Amerykański Internet zalała fala osób pragnących dowiedzieć się, gdzie i za ile można kupić tłumiki do broni palnej. Ogromna liczba zainteresowanych składa zamówienia – jakkolwiek z odroczonym terminem dostawy. Przyczyną tego nagłego wzmożenia jest kilka akapitów, które w toku politycznej walki o budżet na Kapitolu dopisano do ustawy uzgodnieniowej. Ustawa ta cztery dni temu została uchwaliła tamtejsza Izba Reprezentantów.
Owe kilka akapitów, które wywołało cały ten rynkowy szał, włączyło do tekstu budżetu zapisy innej, nader krótkiej ustawy. Chodzi o Constitutional Hearing Protection Act (CHPA), który znosi obowiązujące w USA od 1934 roku przepisy nakładające uciążliwe wymogi biurokratyczne na posiadanie tłumików.

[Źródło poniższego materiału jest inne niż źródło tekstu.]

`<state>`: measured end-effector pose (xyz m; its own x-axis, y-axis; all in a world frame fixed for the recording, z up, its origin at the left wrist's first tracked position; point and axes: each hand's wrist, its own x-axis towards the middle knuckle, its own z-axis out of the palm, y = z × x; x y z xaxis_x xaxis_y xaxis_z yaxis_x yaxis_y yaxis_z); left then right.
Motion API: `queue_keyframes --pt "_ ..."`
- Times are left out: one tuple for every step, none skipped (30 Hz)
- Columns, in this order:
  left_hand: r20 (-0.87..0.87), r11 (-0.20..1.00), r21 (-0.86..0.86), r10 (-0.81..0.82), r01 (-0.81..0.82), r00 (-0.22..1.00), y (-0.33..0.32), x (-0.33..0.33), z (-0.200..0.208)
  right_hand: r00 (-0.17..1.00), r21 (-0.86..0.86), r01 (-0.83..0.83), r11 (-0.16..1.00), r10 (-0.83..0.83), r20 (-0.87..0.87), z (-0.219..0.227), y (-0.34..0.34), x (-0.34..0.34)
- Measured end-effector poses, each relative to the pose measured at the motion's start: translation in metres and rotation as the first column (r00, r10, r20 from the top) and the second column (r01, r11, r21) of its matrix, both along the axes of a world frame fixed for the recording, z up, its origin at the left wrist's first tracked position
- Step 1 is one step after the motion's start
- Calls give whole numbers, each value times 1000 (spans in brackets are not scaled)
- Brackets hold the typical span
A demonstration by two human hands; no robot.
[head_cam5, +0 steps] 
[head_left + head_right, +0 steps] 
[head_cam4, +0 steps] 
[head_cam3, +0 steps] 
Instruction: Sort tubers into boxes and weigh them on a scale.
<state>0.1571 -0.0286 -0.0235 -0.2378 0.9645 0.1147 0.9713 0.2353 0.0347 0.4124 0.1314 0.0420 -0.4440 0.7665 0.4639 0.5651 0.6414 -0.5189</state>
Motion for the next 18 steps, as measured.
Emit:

Aby legalnie wejść w ich posiadanie, trzeba było złożyć wniosek o znaczek podatkowy (tax stamp) i zapłacić 200 dolarów Biuru ds. Alkoholu, Tytoniu, Broni Palnej i Materiałów Wybuchowych (AFT).
Ciężary te z punktu widzenia Europy, a zwłaszcza krajów postkomunistycznych, mogą wydawać się nieistotne. Jednak dla większości Amerykanów, przyzwyczajonych do tego, że broń to zwykły towar, który mogą kupić w sklepie bez konieczności zabiegania o żadne pozwolenia, była to ogromna bariera. Zwłaszcza mentalna. Kiedyś była to też przeszkoda finansowa (w 1934 roku 200 dolarów warte było znacznie, znacznie więcej niż dziś). Jednak inflacja „zajęła się” tym problemem.
Mimo to, cały szereg organizacji i aktywistów działających na rzecz obrony gwarantowanego II Poprawką do konstytucji prawa do broni zabiegało od lat o zniesienie tych restrykcji. Okazją do tego był właśnie forsowany przez administrację Donalda Trumpa budżet. Zniesienie restrykcji, wbrew protestom amerykańskiej lewicy, udało się doń włączyć. I wywołało to największy od lat entuzjazm na rynku tłumików – oraz wywołało ogromne wzrosty wyceny akcji ich producentów, jak SilencerCo, Dead Air czy Gemtech.
Wielka, piękna ustawa
Uchwalona przez kilkoma dniami przez amerykańską Izbę Reprezentantów i wysłana do tamtejszego Senatu ustawa uzgadniająca budżet – medialnie ochrzczona jako Big, Beautiful Bill – ma znaczenie daleko, daleko większe niż tylko następny budżet. W założeniu ma ona bowiem kodyfikować także prawnie reformy, jakie Trump i jego ekipa forsują od początku swojej kadencji – acz często środkami tymczasowymi.
Takimi jak rozporządzenia wykonawcze, które jednak przyszły prezydent mógłby odwołać. A tymczasem właśnie takimi środkami wprowadzono tak fundamentalne reformy finansów czy struktury organizacyjnej amerykańskiego rządu jak te, które realizuje Departament ds. Efektywności Rządowej (DOGE) Elona Muska. Ustawa była zatem koniecznością – z tym jednak podstawowym problemem, że jej uchwalenie normalnie byłoby niemożliwe.
W obecnym składzie amerykańskiego Kongresu, Republikanie dysponują bowiem, co prawda, większością w obydwu izbach. Jednak procedury parlamentarne w Senacie (chodzi o tzw. filibuster) sprawiają, że aby faktycznie uchwalić jakąś ustawę, konieczna jest większość kwalifikowana 60 głosów (ze 100). Tymczasem republikańskich senatorów jest 53, a z tej liczby niektórzy pozostają w chłodnych relacjach z Trumpem.
Wyjściem z tej sytuacji okazała się procedura dot. uzgodnienia budżetu (reconciliation bill), w której obowiązują inne reguły. I która pozwala przyjąć wersję budżetu „uzgodnioną” w toku negocjacji pomiędzy reprezentacjami obydwu izb jedynie zwykłą większością. I to spowodowało, że do projektu tegoż uzgodnionego budżetu wpisano całą litanię różnych spraw. Czasem w niewielkim stopniu związanych z budżetem – które jednak ustawa uzgodnieniowa pozwoli wprowadzić do obiegu prawnego.